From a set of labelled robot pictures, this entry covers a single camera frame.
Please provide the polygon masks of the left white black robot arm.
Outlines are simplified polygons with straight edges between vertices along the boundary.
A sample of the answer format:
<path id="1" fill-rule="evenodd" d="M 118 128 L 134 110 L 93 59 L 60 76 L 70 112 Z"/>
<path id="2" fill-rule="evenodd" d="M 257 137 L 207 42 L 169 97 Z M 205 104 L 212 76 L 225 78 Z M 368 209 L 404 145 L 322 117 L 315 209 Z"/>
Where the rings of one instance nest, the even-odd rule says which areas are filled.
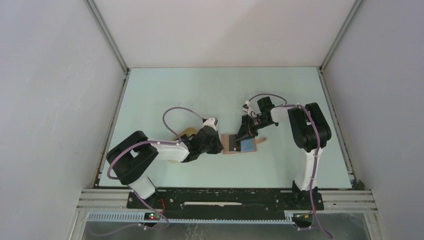
<path id="1" fill-rule="evenodd" d="M 148 167 L 157 162 L 188 163 L 201 154 L 216 155 L 224 149 L 217 130 L 205 125 L 200 130 L 189 127 L 176 140 L 153 140 L 141 130 L 135 131 L 111 149 L 106 160 L 106 175 L 138 193 L 138 201 L 145 208 L 158 202 L 156 187 L 146 174 Z"/>

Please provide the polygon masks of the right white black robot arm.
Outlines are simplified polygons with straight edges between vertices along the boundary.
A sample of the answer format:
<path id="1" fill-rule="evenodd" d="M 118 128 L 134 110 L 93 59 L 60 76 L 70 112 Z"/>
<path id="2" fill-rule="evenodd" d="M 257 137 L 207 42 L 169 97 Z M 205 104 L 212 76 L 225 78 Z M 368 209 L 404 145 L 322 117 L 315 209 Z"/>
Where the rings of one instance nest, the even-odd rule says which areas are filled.
<path id="1" fill-rule="evenodd" d="M 246 144 L 259 135 L 265 127 L 288 121 L 294 143 L 304 151 L 304 159 L 299 162 L 299 170 L 293 181 L 296 189 L 291 194 L 291 204 L 297 209 L 304 209 L 311 202 L 307 191 L 317 187 L 317 169 L 323 148 L 332 138 L 330 126 L 319 105 L 312 102 L 306 105 L 282 104 L 274 105 L 269 94 L 257 101 L 259 112 L 254 112 L 251 100 L 242 106 L 244 115 L 241 125 L 234 136 L 236 144 Z"/>

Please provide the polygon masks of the yellow oval tray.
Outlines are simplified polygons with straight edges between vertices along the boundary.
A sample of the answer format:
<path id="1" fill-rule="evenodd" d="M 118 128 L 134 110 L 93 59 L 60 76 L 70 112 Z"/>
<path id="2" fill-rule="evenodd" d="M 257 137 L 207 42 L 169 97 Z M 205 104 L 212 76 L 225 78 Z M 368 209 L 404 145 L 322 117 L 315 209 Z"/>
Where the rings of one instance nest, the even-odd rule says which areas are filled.
<path id="1" fill-rule="evenodd" d="M 183 163 L 189 163 L 194 160 L 193 157 L 195 155 L 195 147 L 192 143 L 192 138 L 198 133 L 198 131 L 199 130 L 195 127 L 188 127 L 171 139 L 172 141 L 177 141 L 179 138 L 181 138 L 182 142 L 187 146 L 189 154 L 182 161 Z"/>

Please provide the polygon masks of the black VIP credit card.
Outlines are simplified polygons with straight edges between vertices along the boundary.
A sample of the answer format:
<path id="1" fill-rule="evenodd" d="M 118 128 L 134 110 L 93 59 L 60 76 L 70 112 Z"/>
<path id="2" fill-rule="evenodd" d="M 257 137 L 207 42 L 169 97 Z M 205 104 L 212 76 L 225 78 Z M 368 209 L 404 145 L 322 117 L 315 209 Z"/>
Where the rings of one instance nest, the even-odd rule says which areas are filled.
<path id="1" fill-rule="evenodd" d="M 241 142 L 236 140 L 235 134 L 230 134 L 228 136 L 228 150 L 230 152 L 240 152 L 241 151 Z"/>

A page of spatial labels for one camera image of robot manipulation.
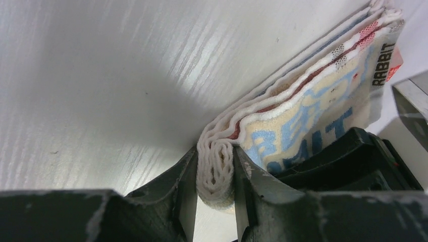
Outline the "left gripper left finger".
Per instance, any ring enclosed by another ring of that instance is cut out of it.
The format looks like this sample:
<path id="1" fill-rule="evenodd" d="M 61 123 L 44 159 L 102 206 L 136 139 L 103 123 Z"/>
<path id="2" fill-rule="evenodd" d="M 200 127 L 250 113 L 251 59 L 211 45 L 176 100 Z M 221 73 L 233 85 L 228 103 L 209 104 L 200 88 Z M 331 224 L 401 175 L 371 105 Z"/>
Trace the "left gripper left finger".
<path id="1" fill-rule="evenodd" d="M 100 206 L 85 226 L 85 241 L 192 241 L 198 152 L 188 150 L 171 168 L 122 196 L 90 190 Z"/>

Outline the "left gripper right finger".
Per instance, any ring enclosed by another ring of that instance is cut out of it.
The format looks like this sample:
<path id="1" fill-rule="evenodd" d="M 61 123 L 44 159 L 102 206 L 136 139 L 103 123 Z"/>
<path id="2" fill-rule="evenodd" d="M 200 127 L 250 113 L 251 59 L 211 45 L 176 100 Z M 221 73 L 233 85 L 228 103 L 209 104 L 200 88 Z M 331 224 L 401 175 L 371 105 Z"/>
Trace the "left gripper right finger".
<path id="1" fill-rule="evenodd" d="M 296 190 L 233 148 L 238 241 L 334 241 L 318 192 Z"/>

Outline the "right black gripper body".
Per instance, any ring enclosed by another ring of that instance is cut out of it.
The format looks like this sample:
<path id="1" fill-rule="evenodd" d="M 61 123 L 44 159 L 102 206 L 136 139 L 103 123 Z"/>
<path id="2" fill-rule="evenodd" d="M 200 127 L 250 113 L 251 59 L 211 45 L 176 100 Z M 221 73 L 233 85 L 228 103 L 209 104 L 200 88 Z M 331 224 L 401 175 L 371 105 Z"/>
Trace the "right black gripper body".
<path id="1" fill-rule="evenodd" d="M 421 191 L 392 144 L 361 128 L 275 176 L 300 191 Z"/>

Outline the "rabbit print towel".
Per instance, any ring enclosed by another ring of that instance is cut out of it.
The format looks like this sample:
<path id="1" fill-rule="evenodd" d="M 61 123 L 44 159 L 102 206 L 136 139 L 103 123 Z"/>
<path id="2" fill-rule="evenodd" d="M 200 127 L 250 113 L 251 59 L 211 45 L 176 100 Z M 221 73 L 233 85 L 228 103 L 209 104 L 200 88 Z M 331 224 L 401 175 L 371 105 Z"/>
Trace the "rabbit print towel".
<path id="1" fill-rule="evenodd" d="M 235 146 L 278 174 L 376 122 L 404 25 L 392 1 L 371 1 L 219 114 L 197 142 L 201 200 L 234 213 Z"/>

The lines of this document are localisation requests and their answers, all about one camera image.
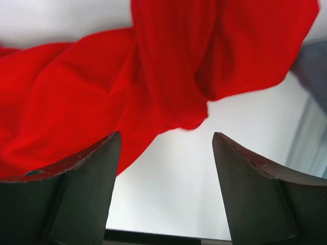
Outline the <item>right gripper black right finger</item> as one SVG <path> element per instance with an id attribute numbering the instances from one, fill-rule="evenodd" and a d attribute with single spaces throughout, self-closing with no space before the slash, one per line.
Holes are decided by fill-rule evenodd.
<path id="1" fill-rule="evenodd" d="M 233 244 L 326 244 L 326 179 L 287 168 L 215 133 Z"/>

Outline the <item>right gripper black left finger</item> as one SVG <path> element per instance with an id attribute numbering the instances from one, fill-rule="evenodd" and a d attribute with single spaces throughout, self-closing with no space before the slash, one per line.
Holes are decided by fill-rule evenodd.
<path id="1" fill-rule="evenodd" d="M 102 244 L 121 153 L 115 132 L 23 176 L 1 178 L 1 244 Z"/>

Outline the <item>red t shirt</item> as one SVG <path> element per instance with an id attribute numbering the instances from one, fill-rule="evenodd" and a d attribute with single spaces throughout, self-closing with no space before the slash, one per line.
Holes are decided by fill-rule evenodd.
<path id="1" fill-rule="evenodd" d="M 1 47 L 1 177 L 122 135 L 118 171 L 207 103 L 281 83 L 318 1 L 132 1 L 133 26 L 77 42 Z"/>

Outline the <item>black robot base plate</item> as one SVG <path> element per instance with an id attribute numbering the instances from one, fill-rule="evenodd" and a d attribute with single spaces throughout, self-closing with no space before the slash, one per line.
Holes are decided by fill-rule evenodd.
<path id="1" fill-rule="evenodd" d="M 152 234 L 144 232 L 105 230 L 103 244 L 108 245 L 132 245 L 132 244 L 154 244 L 154 245 L 210 245 L 210 244 L 232 244 L 229 240 L 218 240 L 208 238 L 194 238 L 176 235 Z"/>

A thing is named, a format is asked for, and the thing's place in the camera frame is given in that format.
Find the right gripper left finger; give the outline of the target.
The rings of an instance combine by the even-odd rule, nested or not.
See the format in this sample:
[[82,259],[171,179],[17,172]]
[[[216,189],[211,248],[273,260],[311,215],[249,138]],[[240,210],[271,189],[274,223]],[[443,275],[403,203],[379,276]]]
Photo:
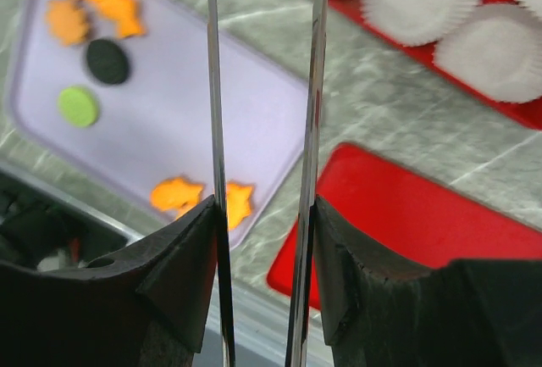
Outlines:
[[4,366],[189,366],[202,350],[218,205],[82,268],[1,263]]

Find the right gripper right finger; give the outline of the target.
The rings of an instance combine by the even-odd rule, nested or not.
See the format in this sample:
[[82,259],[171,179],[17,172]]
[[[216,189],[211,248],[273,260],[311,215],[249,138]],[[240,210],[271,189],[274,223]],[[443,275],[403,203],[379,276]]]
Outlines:
[[324,340],[337,366],[538,366],[541,263],[415,263],[316,201]]

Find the metal tongs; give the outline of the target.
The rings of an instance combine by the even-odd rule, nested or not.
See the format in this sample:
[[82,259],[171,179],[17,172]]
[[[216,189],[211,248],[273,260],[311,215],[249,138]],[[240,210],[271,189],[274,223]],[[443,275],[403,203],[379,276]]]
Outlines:
[[[230,270],[230,245],[226,219],[226,180],[218,39],[217,0],[207,0],[207,53],[211,104],[213,183],[217,211],[218,289],[222,364],[235,365],[234,314]],[[312,275],[312,248],[315,229],[315,200],[318,178],[318,147],[323,99],[324,62],[327,35],[328,0],[313,0],[312,48],[309,69],[307,117],[298,211],[285,365],[307,362],[309,293]]]

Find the red box lid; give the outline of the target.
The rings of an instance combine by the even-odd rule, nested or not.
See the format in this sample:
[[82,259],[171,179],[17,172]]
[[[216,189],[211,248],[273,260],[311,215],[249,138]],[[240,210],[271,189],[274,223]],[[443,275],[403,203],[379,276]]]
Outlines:
[[541,258],[541,233],[353,143],[339,144],[318,195],[358,230],[438,268],[453,259]]

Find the black sandwich cookie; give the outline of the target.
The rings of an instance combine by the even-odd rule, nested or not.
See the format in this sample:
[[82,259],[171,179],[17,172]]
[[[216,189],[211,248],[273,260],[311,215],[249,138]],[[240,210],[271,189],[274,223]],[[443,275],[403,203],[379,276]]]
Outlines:
[[126,53],[107,38],[89,42],[85,61],[89,72],[103,84],[120,85],[130,76],[130,61]]

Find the orange fish cookie top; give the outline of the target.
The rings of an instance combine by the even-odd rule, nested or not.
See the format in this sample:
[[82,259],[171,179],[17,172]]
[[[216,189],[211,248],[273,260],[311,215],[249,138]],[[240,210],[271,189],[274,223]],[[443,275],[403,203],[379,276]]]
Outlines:
[[115,23],[118,38],[144,36],[147,33],[139,16],[137,0],[87,0],[100,15]]

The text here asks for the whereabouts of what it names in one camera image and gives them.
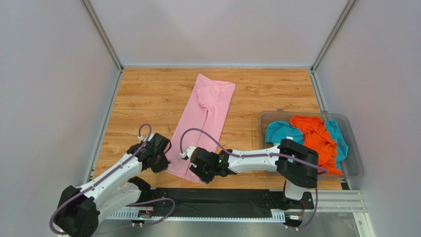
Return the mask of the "pink t shirt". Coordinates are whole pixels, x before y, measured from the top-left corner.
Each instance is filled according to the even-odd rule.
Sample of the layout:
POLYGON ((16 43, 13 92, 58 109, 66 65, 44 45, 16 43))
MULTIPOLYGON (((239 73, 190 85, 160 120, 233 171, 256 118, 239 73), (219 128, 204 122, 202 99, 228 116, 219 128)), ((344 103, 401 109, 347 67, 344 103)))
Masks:
POLYGON ((181 136, 189 128, 198 128, 215 140, 219 140, 235 89, 236 84, 232 82, 211 80, 198 74, 190 98, 170 140, 172 147, 166 154, 170 161, 167 173, 187 181, 201 183, 199 177, 189 170, 191 163, 183 160, 180 154, 189 146, 215 152, 217 144, 198 131, 189 131, 184 138, 181 136))

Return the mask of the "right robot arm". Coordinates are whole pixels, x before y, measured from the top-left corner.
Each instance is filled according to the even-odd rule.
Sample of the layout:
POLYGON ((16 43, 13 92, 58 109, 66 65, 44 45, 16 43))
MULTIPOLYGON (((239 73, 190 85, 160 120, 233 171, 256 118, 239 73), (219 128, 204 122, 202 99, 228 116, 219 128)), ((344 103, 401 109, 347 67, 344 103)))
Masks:
POLYGON ((282 202, 284 209, 292 204, 304 205, 307 189, 315 189, 318 175, 327 170, 319 166, 319 154, 293 140, 283 139, 271 148, 239 151, 221 150, 218 154, 190 146, 181 153, 191 162, 190 171, 208 184, 216 176, 226 177, 248 171, 277 172, 286 181, 282 202))

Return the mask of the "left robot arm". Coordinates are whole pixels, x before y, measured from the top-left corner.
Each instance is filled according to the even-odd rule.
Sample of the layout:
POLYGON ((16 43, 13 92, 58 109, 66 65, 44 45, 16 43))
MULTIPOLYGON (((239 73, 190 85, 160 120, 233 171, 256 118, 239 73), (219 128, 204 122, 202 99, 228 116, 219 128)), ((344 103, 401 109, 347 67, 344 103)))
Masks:
POLYGON ((156 133, 131 146, 122 158, 97 178, 61 194, 49 226, 58 235, 90 237, 107 217, 133 203, 150 203, 151 186, 138 177, 144 170, 164 171, 170 162, 170 139, 156 133))

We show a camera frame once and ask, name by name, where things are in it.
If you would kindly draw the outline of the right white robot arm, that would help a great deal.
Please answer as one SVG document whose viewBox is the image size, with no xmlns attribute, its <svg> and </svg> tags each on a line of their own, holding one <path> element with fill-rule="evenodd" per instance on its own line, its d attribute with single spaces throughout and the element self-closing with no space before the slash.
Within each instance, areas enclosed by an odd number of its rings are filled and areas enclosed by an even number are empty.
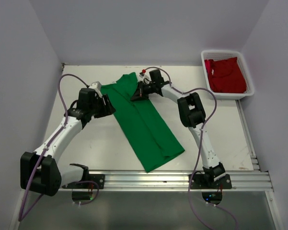
<svg viewBox="0 0 288 230">
<path fill-rule="evenodd" d="M 177 104 L 183 126 L 189 129 L 196 141 L 198 157 L 201 157 L 203 164 L 204 183 L 209 188 L 215 188 L 220 184 L 221 179 L 226 176 L 226 171 L 205 130 L 207 122 L 214 115 L 217 108 L 217 99 L 214 93 L 202 87 L 183 92 L 174 87 L 171 79 L 164 80 L 161 75 L 161 72 L 165 72 L 164 70 L 157 67 L 150 67 L 150 69 L 149 76 L 146 75 L 145 69 L 139 73 L 137 88 L 131 97 L 131 101 L 147 100 L 150 94 L 155 93 Z M 198 90 L 208 92 L 214 99 L 214 109 L 209 117 L 206 117 L 200 96 L 196 92 Z"/>
</svg>

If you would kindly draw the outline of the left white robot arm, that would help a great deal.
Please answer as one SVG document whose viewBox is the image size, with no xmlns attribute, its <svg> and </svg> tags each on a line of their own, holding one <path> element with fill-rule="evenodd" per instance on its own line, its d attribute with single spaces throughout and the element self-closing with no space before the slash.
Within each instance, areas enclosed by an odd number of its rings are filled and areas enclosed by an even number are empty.
<svg viewBox="0 0 288 230">
<path fill-rule="evenodd" d="M 74 183 L 79 188 L 89 185 L 89 169 L 71 163 L 60 169 L 58 161 L 76 135 L 93 119 L 109 116 L 115 108 L 107 94 L 97 89 L 82 88 L 54 131 L 33 152 L 25 152 L 20 159 L 20 186 L 36 193 L 54 196 L 59 188 Z"/>
</svg>

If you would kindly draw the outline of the green t shirt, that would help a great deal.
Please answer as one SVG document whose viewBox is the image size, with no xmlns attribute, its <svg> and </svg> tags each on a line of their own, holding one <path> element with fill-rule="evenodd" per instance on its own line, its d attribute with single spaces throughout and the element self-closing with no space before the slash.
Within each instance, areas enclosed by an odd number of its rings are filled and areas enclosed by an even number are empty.
<svg viewBox="0 0 288 230">
<path fill-rule="evenodd" d="M 138 84 L 134 72 L 101 87 L 116 112 L 114 116 L 146 172 L 151 172 L 184 152 L 150 100 L 131 101 Z"/>
</svg>

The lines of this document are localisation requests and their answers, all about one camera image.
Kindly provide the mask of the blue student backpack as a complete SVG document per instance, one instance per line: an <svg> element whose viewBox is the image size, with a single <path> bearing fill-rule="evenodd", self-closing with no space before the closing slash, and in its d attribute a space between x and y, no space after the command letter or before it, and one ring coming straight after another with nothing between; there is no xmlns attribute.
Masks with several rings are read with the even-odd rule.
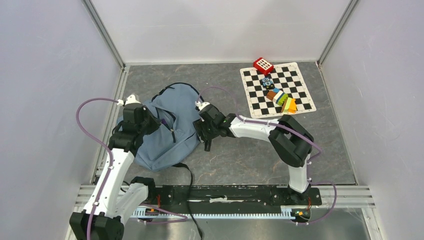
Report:
<svg viewBox="0 0 424 240"><path fill-rule="evenodd" d="M169 167L187 168L182 161L200 143L193 122L200 116L195 102L203 101L198 90L185 82L176 82L164 87L143 104L160 121L158 130L143 137L134 163L158 172Z"/></svg>

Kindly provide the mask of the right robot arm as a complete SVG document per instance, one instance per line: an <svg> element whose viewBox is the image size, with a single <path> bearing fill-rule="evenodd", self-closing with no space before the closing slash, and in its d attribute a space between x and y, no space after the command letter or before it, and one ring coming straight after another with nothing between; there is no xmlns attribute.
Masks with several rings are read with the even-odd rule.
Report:
<svg viewBox="0 0 424 240"><path fill-rule="evenodd" d="M307 160L315 147L312 135L292 116L279 119L259 119L230 113L224 115L209 102L195 102L200 116L194 121L204 150L210 151L213 139L221 137L250 138L269 142L279 158L289 169L289 199L302 204L309 198L310 180L307 176Z"/></svg>

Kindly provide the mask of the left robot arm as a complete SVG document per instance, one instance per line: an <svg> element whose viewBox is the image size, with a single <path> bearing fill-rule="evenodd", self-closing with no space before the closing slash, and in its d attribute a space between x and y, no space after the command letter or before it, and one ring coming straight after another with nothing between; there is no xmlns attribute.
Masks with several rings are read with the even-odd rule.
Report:
<svg viewBox="0 0 424 240"><path fill-rule="evenodd" d="M81 212L71 214L69 224L78 240L121 240L125 224L141 204L157 198L153 178L135 177L120 196L124 177L135 159L143 137L158 130L161 121L141 103L126 103L123 120L109 138L107 166Z"/></svg>

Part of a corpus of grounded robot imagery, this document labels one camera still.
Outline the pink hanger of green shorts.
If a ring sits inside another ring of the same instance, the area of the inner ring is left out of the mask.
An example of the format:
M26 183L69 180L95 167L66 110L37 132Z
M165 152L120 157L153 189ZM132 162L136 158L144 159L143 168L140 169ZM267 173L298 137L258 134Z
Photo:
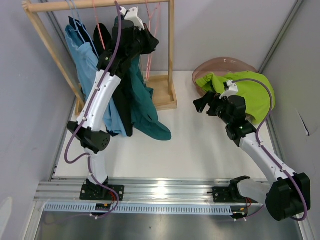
------------------------------------------------------------------------
#### [ASSIGNMENT]
With the pictures left out, write out exactly the lines from the line containing "Part of a corpus" through the last line of the entries above, both ends included, and no others.

#### [TASK SOLUTION]
Part of a corpus of grounded robot imagery, this document labels one camera still.
Outline the pink hanger of green shorts.
If a ring sits inside another ring of the same instance, the area of the inner ring is left out of the mask.
An example of the format:
M26 183L69 180L95 167L66 110L37 132Z
M165 152L120 157L153 189ZM132 162L136 158L144 159L143 168L140 169ZM267 173L298 137L258 134Z
Photo:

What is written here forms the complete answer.